■ Study material ■
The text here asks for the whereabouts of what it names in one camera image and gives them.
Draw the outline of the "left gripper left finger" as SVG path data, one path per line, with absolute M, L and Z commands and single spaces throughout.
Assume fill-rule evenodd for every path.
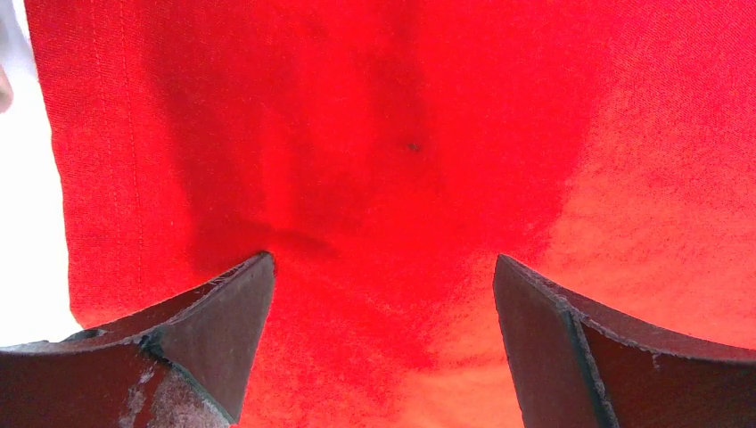
M 237 424 L 274 289 L 274 259 L 262 252 L 206 284 L 60 342 L 4 347 L 1 424 Z

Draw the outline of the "red t shirt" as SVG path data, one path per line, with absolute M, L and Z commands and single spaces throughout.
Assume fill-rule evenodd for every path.
M 85 327 L 258 251 L 245 427 L 518 427 L 508 254 L 755 344 L 752 1 L 29 1 Z

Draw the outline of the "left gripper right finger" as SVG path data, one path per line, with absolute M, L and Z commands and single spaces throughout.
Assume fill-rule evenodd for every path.
M 526 426 L 754 426 L 753 350 L 646 323 L 504 255 L 494 294 Z

■ Work task ■
Set down every entry above without alteration, but print no images.

■ Response area ■
The text here asks for the whereabouts of what it names in one camera image and gives them.
Draw the outline of the "left gripper left finger" as SVG path data, one path per line, with absolute M, L and Z commands and single spaces throughout.
Assume fill-rule evenodd for every path.
M 237 424 L 274 289 L 274 259 L 262 252 L 206 284 L 60 342 L 4 347 L 1 424 Z

Draw the outline of the "red t shirt" as SVG path data, one path per line, with absolute M, L and Z commands and single spaces throughout.
Assume fill-rule evenodd for every path.
M 85 327 L 258 251 L 245 427 L 518 427 L 508 254 L 755 344 L 752 1 L 29 1 Z

Draw the outline of the "left gripper right finger" as SVG path data, one path per line, with absolute M, L and Z commands and single spaces throughout.
Assume fill-rule evenodd for every path.
M 526 426 L 754 426 L 753 350 L 646 323 L 504 255 L 494 294 Z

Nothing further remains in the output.